◆ Problem statement ◆
Quote the entries below from the line with "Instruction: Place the" through the line with "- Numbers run", both ends included, and only those lines.

◆ Entries shown ◆
------------------------------

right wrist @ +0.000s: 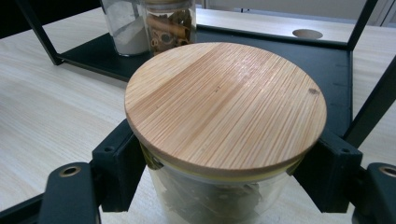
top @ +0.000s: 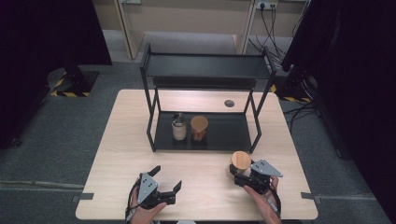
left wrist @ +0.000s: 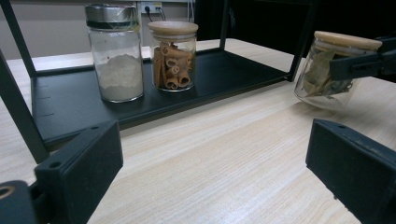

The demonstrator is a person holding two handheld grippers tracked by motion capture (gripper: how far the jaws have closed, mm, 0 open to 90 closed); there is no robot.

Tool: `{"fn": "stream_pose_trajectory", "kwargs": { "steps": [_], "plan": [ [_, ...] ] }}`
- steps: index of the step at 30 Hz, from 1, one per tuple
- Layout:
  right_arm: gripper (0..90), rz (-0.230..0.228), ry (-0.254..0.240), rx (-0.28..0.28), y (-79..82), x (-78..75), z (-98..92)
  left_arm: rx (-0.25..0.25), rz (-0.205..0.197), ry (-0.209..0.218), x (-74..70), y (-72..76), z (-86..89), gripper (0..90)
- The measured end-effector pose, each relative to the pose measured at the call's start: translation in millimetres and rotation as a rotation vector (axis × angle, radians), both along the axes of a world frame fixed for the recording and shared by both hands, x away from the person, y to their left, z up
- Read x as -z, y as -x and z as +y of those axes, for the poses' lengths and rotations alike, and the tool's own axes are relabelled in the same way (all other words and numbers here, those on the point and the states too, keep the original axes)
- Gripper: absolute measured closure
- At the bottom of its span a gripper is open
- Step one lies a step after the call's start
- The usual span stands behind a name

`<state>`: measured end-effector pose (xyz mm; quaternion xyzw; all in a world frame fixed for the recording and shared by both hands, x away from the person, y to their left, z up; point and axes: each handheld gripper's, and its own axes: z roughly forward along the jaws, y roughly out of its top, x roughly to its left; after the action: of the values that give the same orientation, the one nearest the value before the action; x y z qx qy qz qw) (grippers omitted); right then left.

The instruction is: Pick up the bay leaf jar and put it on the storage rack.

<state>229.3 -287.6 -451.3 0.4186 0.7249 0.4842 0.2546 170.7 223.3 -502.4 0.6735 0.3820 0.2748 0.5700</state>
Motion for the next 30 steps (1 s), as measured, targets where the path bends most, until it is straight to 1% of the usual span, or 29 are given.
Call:
{"fn": "stream_pose_trajectory", "kwargs": {
  "steps": [7,12,20,26,30],
  "plan": [
    [25.2,-0.022,0.009,-0.017,-2.8,-6.5,3.7,-0.002,0.004,0.001,0.7,-0.6,-1.0,3.1],
    [25.2,-0.039,0.022,-0.030,-8.2,-12.1,9.1,-0.001,0.005,0.000,0.7,-0.8,-0.8,3.1],
    [25.3,-0.038,0.037,-0.045,-21.6,-18.4,18.2,0.000,0.002,-0.001,0.6,-0.3,-0.7,3.1],
    [25.3,-0.037,0.040,-0.057,-35.8,-25.2,26.0,-0.001,0.006,-0.001,0.7,-1.0,-0.5,3.1],
    [25.3,-0.039,0.041,-0.050,-46.7,-27.9,33.5,-0.002,0.005,0.001,0.7,-0.4,-0.7,3.1]
  ]
}}
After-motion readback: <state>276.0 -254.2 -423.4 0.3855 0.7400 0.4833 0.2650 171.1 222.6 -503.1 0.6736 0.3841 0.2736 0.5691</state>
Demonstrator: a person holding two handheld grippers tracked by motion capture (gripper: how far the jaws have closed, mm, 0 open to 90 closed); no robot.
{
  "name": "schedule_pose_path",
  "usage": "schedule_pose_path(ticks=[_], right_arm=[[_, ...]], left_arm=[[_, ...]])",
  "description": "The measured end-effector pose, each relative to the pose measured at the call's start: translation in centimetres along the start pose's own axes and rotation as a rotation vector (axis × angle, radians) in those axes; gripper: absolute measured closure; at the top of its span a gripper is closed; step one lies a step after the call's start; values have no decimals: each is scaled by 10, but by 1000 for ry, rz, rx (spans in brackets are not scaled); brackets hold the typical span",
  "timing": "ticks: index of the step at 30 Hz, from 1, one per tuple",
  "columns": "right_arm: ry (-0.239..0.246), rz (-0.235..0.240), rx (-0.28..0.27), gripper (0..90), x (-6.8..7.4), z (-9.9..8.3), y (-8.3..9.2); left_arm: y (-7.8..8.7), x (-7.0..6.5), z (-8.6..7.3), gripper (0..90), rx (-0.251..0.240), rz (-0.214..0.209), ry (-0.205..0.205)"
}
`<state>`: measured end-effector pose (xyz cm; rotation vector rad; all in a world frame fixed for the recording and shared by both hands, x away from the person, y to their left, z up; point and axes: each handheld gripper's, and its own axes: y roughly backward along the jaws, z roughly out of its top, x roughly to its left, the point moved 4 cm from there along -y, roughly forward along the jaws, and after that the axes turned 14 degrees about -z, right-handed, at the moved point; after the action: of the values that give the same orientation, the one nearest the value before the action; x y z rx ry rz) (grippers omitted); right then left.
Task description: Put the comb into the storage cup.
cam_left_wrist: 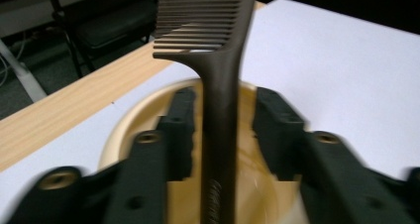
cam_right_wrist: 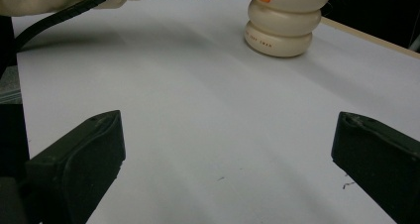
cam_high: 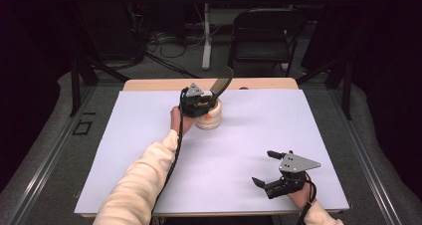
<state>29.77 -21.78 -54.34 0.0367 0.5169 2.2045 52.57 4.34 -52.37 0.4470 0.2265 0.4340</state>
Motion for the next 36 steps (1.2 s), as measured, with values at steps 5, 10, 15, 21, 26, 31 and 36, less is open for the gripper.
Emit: schedule_pose_path(ticks=[5, 10, 15, 21, 26, 31, 36], right_arm=[[0, 1, 0, 0, 0, 0, 0], [-1, 0, 3, 0, 0, 0, 0], [-4, -1, 4, 0, -1, -1, -1], [-5, 2, 4, 0, -1, -1, 0], [-1, 1, 1, 0, 0, 0, 1], [0, -1, 0, 0, 0, 0, 1], [0, 1, 8, 0, 0, 0, 0]], left_arm=[[13, 1, 4, 400, -25, 12, 11], [24, 1, 8, 263, -15, 10, 10], [32, -2, 13, 162, 12, 1, -4], [38, -6, 15, 98, 43, -2, -7], [43, -12, 14, 30, 78, -8, 9], [55, -18, 14, 3, 95, -6, 11], [70, -24, 13, 3, 110, 5, 2]])
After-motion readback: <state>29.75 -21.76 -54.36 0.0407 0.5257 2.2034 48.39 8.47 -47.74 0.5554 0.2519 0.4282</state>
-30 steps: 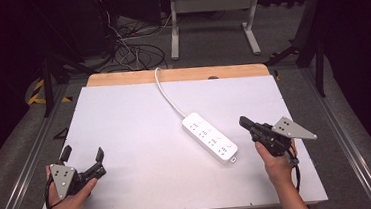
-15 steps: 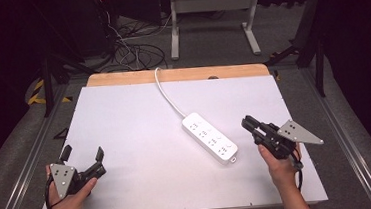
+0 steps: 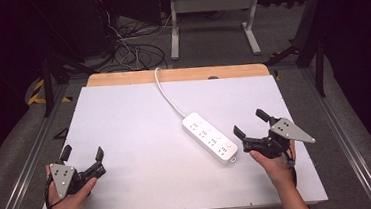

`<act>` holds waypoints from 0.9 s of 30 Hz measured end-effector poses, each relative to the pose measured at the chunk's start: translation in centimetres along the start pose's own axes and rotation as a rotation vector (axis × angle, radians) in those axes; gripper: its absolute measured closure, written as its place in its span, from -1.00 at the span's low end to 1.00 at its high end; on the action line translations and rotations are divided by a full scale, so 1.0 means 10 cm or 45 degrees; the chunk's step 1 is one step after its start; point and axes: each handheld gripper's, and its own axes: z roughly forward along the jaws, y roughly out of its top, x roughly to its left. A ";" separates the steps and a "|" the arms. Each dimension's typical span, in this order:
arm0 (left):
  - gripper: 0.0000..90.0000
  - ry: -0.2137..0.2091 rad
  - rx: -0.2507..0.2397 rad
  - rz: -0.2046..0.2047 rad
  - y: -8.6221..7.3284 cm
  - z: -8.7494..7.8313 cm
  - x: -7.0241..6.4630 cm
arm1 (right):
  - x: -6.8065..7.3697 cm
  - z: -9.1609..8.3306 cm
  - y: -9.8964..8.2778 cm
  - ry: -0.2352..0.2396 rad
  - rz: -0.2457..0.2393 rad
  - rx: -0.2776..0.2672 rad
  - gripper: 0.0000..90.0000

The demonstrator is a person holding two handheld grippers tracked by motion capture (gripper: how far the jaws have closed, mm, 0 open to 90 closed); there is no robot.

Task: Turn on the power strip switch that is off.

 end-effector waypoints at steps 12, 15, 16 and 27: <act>-0.87 -0.003 0.002 0.002 0.00 0.00 0.00 | 0.01 0.02 0.00 -0.012 -0.016 0.025 -0.96; -0.87 -0.004 0.001 0.002 0.00 0.00 -0.01 | 0.01 0.03 0.00 -0.016 -0.021 0.038 -0.95; -0.87 -0.004 0.001 0.002 0.00 0.00 -0.01 | 0.01 0.03 0.00 -0.022 -0.028 0.043 -0.94; -0.87 -0.005 0.002 0.002 0.00 0.00 -0.01 | 0.00 0.02 0.01 -0.034 -0.033 0.036 -0.93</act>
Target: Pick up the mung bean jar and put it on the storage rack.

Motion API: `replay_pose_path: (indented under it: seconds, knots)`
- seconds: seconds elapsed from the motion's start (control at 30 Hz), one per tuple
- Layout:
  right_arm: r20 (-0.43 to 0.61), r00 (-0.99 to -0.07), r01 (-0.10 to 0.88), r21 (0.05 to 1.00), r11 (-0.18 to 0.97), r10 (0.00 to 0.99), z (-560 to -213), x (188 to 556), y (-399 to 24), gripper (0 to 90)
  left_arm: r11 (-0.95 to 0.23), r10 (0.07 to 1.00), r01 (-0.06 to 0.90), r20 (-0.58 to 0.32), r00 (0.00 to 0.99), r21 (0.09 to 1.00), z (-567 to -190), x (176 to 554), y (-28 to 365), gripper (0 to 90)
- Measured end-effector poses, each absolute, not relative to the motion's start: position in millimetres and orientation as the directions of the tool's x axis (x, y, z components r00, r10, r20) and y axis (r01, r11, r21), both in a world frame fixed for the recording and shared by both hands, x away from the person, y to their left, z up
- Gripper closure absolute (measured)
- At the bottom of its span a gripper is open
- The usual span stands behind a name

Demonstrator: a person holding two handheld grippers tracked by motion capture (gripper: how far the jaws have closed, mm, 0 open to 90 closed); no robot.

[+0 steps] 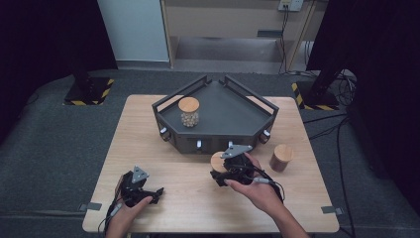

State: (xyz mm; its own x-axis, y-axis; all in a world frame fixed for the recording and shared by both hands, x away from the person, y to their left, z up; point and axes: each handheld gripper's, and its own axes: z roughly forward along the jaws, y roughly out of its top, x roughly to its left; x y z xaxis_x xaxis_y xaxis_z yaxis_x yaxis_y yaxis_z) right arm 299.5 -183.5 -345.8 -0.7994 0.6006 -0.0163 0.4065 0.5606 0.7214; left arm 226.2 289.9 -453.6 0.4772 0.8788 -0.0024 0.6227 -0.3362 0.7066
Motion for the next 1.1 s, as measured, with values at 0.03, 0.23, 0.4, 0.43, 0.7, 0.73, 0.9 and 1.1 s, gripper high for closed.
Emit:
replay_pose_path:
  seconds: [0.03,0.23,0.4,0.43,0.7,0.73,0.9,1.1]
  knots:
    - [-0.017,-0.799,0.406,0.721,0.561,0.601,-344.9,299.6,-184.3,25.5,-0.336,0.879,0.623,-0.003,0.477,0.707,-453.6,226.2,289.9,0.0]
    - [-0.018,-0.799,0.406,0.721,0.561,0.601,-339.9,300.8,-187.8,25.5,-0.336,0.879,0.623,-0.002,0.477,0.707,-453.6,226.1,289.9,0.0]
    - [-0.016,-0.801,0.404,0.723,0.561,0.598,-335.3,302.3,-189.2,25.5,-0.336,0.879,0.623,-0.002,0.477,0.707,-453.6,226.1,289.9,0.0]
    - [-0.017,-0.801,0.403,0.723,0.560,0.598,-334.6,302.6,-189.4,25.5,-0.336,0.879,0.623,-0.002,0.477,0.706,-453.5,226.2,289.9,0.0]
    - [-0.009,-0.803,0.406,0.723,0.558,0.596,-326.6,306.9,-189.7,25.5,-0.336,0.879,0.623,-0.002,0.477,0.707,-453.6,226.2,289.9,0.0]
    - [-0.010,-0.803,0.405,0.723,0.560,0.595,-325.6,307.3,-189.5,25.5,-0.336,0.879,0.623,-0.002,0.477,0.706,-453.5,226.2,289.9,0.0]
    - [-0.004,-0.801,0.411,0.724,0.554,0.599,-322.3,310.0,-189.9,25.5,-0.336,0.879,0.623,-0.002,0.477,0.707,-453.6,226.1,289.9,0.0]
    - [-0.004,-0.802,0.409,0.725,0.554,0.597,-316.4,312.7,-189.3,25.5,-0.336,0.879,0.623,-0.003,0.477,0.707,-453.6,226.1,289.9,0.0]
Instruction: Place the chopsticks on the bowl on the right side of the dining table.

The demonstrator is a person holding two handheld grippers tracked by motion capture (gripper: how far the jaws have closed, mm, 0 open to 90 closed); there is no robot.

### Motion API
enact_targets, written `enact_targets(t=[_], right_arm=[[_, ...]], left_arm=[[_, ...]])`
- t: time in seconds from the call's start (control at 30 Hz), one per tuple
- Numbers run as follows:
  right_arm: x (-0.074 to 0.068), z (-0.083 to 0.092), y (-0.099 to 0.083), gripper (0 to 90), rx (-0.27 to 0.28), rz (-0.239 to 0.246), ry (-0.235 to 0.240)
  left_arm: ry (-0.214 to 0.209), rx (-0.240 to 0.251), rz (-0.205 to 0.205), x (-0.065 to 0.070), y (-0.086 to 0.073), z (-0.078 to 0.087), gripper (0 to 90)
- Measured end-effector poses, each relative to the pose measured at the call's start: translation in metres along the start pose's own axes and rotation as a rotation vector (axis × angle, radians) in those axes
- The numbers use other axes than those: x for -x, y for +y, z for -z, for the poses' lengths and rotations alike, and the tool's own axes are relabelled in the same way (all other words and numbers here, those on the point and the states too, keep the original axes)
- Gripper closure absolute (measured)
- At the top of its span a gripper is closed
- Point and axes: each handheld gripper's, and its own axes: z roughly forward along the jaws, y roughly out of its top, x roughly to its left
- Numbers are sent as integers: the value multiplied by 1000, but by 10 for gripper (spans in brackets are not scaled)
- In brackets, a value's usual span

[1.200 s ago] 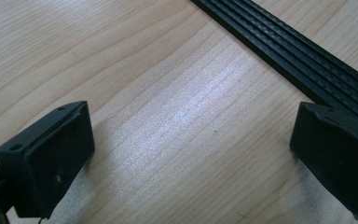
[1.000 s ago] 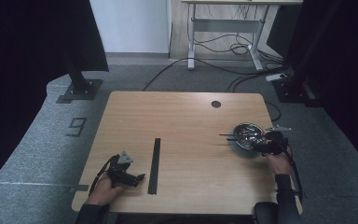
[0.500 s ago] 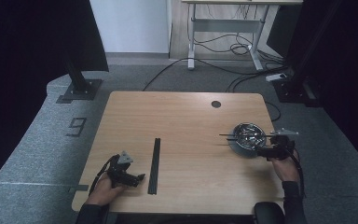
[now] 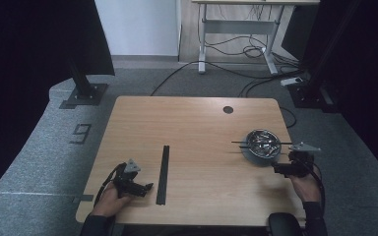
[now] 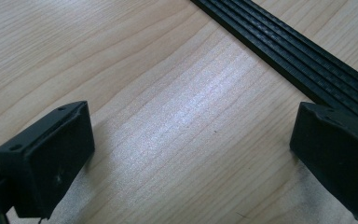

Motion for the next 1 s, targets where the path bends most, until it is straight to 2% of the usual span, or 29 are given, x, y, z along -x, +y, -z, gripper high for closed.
enact_targets(t=[0.23,0.53,0.8,1.0], right_arm=[[-3,7,-10,0,-14,7,13],[-17,20,-18,0,-25,39,58],[-36,27,-18,0,-49,66,123],[-54,25,-14,0,-62,108,178]], left_arm=[[0,0,0,0,0,0,0],[1,0,1,0,0,0,0],[2,0,2,0,0,0,0],[2,0,3,0,0,0,0]])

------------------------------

◆ Solved problem ◆
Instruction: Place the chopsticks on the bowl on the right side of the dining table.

The demonstrator is a person holding two handheld grippers tracked by motion capture (gripper: how far the jaws have closed, mm, 0 open to 90 closed); there is no robot.

### Motion API
enact_targets, written `enact_targets(t=[_], right_arm=[[_, ...]], left_arm=[[_, ...]])`
- t: time in seconds from the call's start (control at 30 Hz), one per tuple
- Numbers run as follows:

This output contains the complete answer.